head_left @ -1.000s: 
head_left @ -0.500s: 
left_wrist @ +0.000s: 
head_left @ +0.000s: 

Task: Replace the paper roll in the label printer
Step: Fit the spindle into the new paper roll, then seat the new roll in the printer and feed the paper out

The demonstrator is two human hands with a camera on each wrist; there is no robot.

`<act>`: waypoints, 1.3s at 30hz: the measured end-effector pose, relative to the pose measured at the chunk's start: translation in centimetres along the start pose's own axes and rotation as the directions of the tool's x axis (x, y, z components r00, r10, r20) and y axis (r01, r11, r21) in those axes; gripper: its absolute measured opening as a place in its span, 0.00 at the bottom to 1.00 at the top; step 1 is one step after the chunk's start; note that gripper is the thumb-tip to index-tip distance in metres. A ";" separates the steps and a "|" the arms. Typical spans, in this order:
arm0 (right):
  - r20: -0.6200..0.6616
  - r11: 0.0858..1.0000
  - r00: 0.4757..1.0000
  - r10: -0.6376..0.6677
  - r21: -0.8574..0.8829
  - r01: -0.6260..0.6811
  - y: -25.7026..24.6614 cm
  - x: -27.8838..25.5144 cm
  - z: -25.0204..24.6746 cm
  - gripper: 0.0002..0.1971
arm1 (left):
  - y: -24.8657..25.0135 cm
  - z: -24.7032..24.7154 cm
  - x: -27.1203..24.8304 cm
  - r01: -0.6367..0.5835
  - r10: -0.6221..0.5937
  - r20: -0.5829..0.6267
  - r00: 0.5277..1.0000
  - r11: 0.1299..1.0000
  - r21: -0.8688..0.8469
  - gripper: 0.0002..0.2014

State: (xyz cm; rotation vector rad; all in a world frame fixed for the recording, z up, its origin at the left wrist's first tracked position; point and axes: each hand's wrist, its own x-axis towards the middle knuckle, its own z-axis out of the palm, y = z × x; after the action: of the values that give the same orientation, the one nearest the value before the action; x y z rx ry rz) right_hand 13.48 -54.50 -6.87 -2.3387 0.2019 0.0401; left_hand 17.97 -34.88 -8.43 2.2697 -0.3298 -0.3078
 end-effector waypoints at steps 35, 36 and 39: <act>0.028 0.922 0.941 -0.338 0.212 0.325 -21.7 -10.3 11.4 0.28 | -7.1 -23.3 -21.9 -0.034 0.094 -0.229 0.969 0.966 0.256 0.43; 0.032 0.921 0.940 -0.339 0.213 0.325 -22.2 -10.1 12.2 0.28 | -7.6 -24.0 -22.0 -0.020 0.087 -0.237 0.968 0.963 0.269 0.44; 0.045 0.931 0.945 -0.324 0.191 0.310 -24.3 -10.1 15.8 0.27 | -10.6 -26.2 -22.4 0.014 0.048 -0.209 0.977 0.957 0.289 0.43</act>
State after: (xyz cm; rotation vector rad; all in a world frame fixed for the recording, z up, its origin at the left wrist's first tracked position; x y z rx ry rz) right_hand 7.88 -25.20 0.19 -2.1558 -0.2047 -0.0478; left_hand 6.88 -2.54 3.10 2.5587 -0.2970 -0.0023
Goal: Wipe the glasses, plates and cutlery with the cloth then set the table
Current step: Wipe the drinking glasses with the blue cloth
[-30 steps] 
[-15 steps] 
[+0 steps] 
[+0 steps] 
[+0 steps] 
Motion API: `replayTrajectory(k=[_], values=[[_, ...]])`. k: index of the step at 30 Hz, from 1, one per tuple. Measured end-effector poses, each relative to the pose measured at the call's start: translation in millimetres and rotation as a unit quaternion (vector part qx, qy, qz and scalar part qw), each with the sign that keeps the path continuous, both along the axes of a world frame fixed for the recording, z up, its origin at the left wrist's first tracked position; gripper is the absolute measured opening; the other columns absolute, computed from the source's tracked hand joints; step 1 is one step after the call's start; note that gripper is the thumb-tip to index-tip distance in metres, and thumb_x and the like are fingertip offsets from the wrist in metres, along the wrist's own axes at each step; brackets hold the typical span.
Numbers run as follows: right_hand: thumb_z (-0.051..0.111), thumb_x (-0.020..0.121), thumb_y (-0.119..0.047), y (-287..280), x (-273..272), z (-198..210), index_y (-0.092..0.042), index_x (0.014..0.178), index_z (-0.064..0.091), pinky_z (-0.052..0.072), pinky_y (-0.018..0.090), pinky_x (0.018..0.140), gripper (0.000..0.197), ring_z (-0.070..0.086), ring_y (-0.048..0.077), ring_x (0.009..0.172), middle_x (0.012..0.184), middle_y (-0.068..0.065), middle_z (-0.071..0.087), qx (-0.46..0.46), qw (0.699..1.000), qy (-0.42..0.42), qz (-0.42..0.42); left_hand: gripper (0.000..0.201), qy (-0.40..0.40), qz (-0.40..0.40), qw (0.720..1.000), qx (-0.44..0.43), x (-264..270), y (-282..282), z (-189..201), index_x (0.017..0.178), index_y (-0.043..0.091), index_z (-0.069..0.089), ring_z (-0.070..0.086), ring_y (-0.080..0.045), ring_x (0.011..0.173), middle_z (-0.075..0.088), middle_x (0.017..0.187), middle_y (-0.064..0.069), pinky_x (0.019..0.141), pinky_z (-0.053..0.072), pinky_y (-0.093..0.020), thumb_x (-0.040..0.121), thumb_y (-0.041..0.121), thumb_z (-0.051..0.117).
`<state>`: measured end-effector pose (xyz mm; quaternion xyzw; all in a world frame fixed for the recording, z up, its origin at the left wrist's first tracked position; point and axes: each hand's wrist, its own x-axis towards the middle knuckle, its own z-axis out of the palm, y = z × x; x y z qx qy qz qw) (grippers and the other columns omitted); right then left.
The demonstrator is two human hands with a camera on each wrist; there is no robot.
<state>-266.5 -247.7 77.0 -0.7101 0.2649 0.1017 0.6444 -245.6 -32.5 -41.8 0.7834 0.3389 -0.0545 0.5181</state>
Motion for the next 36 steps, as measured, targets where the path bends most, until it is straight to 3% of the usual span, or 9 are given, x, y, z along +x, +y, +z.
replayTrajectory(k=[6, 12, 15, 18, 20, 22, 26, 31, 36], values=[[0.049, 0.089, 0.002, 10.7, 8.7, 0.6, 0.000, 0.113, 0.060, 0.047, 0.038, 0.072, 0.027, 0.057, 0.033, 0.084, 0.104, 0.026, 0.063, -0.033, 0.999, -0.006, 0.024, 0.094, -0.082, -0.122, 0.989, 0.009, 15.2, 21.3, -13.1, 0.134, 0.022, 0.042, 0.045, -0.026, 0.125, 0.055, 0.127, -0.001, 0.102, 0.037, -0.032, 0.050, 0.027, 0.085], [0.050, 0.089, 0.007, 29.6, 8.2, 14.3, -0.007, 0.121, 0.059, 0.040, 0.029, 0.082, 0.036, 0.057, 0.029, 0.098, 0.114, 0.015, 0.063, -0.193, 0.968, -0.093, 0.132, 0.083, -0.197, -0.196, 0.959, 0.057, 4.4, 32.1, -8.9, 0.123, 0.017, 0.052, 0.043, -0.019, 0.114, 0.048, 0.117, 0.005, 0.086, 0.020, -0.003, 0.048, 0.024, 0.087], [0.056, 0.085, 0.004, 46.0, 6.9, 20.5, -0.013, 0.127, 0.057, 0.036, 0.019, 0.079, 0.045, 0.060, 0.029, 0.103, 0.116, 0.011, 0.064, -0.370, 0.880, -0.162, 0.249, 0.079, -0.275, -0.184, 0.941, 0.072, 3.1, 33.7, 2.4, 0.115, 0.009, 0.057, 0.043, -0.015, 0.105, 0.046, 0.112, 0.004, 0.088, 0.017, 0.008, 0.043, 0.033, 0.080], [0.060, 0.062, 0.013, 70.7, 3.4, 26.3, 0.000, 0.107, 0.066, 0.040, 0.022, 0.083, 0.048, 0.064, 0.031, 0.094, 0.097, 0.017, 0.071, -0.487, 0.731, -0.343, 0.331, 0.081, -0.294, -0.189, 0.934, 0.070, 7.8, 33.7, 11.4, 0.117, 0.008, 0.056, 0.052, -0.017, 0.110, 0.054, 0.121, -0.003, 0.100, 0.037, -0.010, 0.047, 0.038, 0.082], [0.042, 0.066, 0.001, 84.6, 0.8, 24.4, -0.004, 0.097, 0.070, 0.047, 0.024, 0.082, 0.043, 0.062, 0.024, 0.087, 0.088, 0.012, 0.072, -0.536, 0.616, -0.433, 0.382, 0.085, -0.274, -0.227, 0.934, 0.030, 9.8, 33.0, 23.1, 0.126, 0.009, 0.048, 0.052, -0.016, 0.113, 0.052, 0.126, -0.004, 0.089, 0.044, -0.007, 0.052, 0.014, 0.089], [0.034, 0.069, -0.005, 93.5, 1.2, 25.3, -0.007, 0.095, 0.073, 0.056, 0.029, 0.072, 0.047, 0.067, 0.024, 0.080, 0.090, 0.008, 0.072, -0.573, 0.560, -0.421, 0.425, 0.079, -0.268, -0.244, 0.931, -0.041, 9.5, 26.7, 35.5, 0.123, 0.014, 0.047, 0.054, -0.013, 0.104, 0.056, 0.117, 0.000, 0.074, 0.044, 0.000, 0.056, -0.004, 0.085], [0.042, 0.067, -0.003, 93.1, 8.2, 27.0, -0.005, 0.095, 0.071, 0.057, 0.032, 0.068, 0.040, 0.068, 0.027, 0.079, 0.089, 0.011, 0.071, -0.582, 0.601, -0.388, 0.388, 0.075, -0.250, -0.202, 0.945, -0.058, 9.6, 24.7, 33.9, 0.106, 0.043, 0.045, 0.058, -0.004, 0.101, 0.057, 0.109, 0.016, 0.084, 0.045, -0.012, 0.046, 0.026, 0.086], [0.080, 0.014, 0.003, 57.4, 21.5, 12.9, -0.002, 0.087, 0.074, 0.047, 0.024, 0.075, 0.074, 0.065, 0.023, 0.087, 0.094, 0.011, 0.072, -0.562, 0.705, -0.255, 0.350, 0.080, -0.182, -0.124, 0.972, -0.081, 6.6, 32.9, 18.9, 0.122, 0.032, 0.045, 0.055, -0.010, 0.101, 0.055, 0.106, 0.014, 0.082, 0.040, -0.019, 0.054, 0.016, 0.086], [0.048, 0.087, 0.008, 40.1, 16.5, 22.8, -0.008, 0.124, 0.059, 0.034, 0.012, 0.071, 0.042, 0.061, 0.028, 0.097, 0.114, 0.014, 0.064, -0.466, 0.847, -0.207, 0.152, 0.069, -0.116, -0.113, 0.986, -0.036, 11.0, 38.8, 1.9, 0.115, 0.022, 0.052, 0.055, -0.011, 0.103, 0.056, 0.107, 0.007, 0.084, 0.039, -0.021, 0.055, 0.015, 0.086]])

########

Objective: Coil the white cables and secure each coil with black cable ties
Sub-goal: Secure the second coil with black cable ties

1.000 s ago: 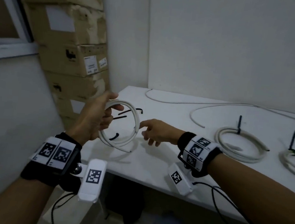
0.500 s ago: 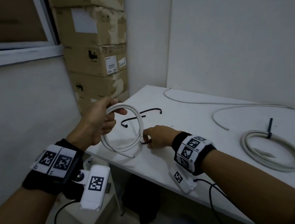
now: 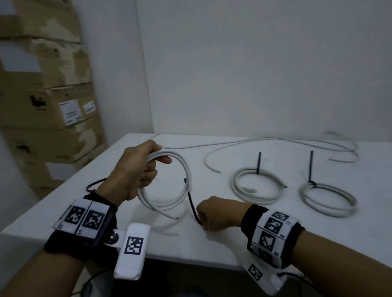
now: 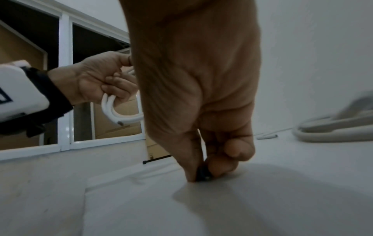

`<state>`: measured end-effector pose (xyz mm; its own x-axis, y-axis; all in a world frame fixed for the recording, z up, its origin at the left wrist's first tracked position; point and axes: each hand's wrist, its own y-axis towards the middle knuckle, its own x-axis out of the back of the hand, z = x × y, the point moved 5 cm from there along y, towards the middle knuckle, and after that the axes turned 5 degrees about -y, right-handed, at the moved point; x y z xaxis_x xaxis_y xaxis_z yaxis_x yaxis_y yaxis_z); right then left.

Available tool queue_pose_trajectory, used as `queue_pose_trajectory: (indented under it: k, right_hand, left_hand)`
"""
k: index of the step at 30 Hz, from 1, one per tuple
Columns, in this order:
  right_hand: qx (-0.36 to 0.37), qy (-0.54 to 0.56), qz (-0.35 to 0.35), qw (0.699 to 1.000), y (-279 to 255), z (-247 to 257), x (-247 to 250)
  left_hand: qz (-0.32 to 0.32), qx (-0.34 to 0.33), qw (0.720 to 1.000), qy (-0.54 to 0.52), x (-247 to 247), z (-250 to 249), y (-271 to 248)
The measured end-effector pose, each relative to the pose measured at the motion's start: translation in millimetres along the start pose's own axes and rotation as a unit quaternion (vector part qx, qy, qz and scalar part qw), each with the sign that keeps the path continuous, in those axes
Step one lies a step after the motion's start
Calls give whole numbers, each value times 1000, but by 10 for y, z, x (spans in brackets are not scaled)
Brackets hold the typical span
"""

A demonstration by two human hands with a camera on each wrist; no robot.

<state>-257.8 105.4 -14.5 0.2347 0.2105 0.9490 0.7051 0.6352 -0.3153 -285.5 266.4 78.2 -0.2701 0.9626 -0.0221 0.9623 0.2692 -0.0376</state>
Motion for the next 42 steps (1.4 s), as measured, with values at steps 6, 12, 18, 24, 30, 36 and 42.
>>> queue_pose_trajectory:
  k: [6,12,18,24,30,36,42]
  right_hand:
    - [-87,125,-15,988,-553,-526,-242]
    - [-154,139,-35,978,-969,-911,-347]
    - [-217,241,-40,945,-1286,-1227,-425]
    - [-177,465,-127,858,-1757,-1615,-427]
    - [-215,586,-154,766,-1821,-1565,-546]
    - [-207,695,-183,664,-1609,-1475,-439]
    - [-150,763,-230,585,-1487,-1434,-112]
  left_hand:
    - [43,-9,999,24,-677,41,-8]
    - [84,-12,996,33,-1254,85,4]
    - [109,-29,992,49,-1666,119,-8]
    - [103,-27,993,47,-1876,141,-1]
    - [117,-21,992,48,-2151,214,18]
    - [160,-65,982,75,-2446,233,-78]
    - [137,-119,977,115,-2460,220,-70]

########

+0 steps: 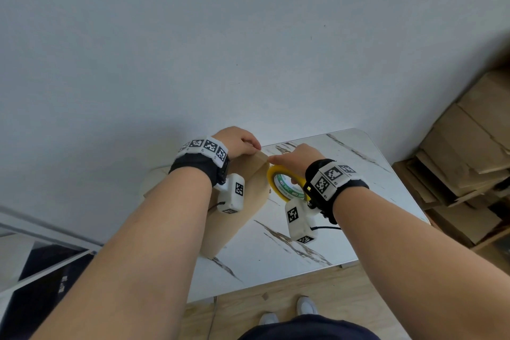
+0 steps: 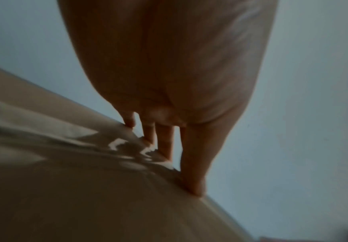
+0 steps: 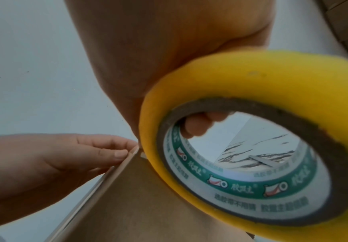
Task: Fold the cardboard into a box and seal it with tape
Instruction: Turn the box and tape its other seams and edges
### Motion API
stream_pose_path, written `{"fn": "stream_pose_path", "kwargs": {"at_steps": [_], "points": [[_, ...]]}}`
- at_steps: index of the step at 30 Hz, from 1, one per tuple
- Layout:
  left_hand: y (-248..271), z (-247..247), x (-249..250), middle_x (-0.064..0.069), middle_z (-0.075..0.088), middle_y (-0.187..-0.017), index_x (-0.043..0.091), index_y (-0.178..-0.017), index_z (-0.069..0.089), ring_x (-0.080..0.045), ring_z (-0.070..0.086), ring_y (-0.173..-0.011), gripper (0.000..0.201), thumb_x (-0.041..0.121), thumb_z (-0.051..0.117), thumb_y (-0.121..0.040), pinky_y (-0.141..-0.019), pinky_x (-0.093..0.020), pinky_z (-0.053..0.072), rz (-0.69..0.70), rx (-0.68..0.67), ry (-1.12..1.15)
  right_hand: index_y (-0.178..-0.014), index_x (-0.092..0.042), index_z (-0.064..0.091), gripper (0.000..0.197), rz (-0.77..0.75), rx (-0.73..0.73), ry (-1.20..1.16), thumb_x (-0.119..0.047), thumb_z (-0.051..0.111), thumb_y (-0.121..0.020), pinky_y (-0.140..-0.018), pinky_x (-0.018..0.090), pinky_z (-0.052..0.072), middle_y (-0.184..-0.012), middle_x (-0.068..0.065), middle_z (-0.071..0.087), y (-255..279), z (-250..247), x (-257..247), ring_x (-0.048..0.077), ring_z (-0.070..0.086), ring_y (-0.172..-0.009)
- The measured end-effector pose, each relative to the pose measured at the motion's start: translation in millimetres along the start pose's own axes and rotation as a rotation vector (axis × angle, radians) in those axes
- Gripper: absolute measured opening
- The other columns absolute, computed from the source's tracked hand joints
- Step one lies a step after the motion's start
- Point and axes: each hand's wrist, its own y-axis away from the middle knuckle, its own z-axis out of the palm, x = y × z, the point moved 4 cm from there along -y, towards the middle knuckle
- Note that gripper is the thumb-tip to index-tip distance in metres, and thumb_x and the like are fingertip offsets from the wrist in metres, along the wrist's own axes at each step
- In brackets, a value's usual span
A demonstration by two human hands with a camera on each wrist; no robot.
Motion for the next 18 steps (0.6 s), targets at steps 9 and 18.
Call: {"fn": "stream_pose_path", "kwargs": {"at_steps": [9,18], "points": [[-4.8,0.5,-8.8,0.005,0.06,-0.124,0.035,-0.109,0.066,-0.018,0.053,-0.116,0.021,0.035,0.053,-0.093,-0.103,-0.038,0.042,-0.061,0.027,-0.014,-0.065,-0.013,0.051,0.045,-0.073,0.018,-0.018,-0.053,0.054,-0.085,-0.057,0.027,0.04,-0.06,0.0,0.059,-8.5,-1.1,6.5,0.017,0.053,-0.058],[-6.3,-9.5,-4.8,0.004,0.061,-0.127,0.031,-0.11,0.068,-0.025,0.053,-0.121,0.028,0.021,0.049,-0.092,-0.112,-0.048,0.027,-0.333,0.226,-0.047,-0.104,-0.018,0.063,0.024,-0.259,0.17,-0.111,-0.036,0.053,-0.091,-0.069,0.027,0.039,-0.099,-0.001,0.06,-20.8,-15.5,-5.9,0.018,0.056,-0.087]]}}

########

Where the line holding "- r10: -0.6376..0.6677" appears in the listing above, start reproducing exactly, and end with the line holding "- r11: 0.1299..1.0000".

  - r10: -0.6376..0.6677
  - r21: -0.8574..0.8829
  - r01: -0.6260..0.6811
  - y: -25.7026..24.6614 cm
  - x: -27.8838..25.5144 cm
  - z: -25.0204..24.6746 cm
  - gripper: 0.0002..0.1971
arm1 (left):
  - y: -24.8657..25.0135 cm
  - z: -24.7032..24.7154 cm
  - x: -27.1203..24.8304 cm
  - r01: -0.6367..0.5835
  - r10: -0.6221..0.5937
  - r20: -0.5829..0.6267
  - r00: 0.5277..1.0000
  - r11: 0.1299..1.0000

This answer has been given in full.